Andrea Leadsom is emerging as the Brexit-supporters’ Conservative leadership candidate of choice, following the apparent betrayal of Boris Johnson by Justice Minister Michael Gove.
Leadsom has risen to second favourite according to the bookies odds, currently priced at 5/2 and shortening, behind Theresa May, the 1/3 favourite. Gove slides to third place at 12/1, followed by Steven Crabb at 33/1, while Dr Liam Fox is the outsider at 66/1.
The rise of Leadsom is believed to be down to her competence during the referendum campaign, during which she took a lead role on the Leave campaign, holding her own during the televised debates alongside former favourite Boris Johnson, coupled with the reaction within the party to the manner of Michael Gove’s announcement of his leadership bid.
Mr Gove has maintained that he had no ambition to be prime minister, a claim he repeated at least three times during the referendum campaign period alone, telling reporters that he did not have “that exceptional level of ability required to do the job,” and that there were others “far better equipped” to take on the role.
Nonetheless, he announced his leadership bid on Friday at almost the eleventh hour, putting paid to Mr Johnson’s leadership campaign even before the official starting gun was fired.
The Telegraph reports a senior party source as saying that local chairmen are “incensed” at Mr Gove and will not support him for the leadership.
Similarly, Isabel Hardman of The Spectator has reported: “Many senior figures believe that the way [Gove] has turned on Boris Johnson is beyond the pale, and are preparing to back Andrea Leadsom, while I understand that a group of former Boris backers are considering declaring their support as a block for Leadsom on Monday too.”
Some senior figures in the party have already come out in support of her candidacy. Former Tory leader Iain Duncan Smith has announced that he is backing Mrs Leadsom because she is the best person to “create the UK’s new relationship with the rest of the world”.
Mr Duncan Smith, whose words will carry weight with Leave supporters as he was one of the original five Cabinet ministers to back the Leave campaign, said last night: “[Mrs Leadsom] has warmth, a genuinely human touch and a great sense of humour. And her enormous depth of business experience speaks volumes for her ability to handle pressure.”
Pointing to her 25 years’ worth of experience in the financial sector, he added: “I believe that Andrea’s strong family background, business experience, compassion, commitment to social justice and dedication will make her a great Prime Minister for the UK.”
Delighted to say I’m running for the @Conservatives Leadership.
Let’s make the most of the Brexit opportunities!#FreshStart
— Andrea Leadsom MP (@andrealeadsom) June 30, 2016
Bernard Jenkin, chair of the Commons Public Administration and Constitution Committee and a Vote Leave board member has also backed Mrs Leadsom, describing her as “a phenomenon” who “has all the credentials to lead Britain”.
“What we need is a fresh start leader to be Prime Minister,” he said. “Andrea knows more about the EU than 95 per cent of MPs.
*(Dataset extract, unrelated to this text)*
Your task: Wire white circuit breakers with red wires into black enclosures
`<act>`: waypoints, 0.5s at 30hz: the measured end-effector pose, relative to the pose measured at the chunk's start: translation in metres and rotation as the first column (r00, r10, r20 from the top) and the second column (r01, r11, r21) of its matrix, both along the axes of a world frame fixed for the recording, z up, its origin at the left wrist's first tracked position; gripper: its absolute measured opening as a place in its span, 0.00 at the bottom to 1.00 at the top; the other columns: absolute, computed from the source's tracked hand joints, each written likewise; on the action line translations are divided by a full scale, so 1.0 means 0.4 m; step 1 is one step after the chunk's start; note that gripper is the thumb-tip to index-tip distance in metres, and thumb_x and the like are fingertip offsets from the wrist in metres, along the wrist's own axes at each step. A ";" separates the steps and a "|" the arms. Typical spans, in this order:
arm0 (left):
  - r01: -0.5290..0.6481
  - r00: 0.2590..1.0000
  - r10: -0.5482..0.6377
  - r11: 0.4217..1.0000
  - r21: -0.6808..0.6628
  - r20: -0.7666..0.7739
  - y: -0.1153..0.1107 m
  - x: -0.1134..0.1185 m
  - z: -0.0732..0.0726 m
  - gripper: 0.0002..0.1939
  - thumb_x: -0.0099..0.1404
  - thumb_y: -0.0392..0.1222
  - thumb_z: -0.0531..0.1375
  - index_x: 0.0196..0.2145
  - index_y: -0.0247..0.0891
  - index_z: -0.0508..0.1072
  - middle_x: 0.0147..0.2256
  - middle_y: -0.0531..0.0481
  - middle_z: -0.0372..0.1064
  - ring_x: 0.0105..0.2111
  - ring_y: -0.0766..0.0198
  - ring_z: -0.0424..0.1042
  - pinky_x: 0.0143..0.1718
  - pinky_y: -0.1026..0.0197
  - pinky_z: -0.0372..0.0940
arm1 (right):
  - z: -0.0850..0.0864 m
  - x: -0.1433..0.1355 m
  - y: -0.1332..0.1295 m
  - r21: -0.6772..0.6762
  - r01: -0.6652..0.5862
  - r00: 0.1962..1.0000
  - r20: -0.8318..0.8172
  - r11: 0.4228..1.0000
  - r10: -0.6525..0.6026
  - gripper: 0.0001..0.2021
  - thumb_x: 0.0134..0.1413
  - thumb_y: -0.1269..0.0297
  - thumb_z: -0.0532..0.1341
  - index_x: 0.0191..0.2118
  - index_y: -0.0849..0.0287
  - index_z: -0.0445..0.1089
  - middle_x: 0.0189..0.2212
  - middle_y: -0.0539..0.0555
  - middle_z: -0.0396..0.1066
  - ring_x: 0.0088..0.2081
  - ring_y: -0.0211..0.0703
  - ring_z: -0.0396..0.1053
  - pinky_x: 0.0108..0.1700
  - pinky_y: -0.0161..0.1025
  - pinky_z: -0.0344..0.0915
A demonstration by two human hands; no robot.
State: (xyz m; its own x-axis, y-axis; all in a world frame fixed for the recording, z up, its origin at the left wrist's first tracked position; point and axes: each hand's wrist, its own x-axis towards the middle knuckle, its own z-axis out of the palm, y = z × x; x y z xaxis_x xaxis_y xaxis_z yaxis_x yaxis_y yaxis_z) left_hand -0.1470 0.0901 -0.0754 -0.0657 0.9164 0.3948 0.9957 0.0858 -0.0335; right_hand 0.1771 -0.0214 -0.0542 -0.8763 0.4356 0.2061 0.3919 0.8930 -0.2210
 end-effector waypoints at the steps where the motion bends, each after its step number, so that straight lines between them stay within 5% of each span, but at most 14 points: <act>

The work she did as a new MP was fantastic and she has an amazing grasp of detail.”
The biggest question mark hanging over Mrs Leadsom’s candidacy is her lack of experience at ministerial level – she has never held a cabinet position. However, this too may ultimately work in her favour as there are reports that she was held back from being awarded such a position by none other than the almost universally loathed George Osborne, following a criticism she made of him in 2012.
It is clear that Mrs Leadsom sees her only female rival for the job, Theresa May, as the main opposition. Appearing on ‘Good Morning Britain’, Mrs Leadsom said she believed that May was “totally up to the job” of Prime Minister, but added: “My own view is that it needs a Leave candidate.
“I genuinely believe that it needs somebody who understands Europe, which I do, and clearly it’s a huge advantage that I have 25 years of financial services experience before coming into Parliament so I do understand economics and the way the country works.
“Getting a grip and taking that [Brexit] forward is the job of the next Prime Minister.”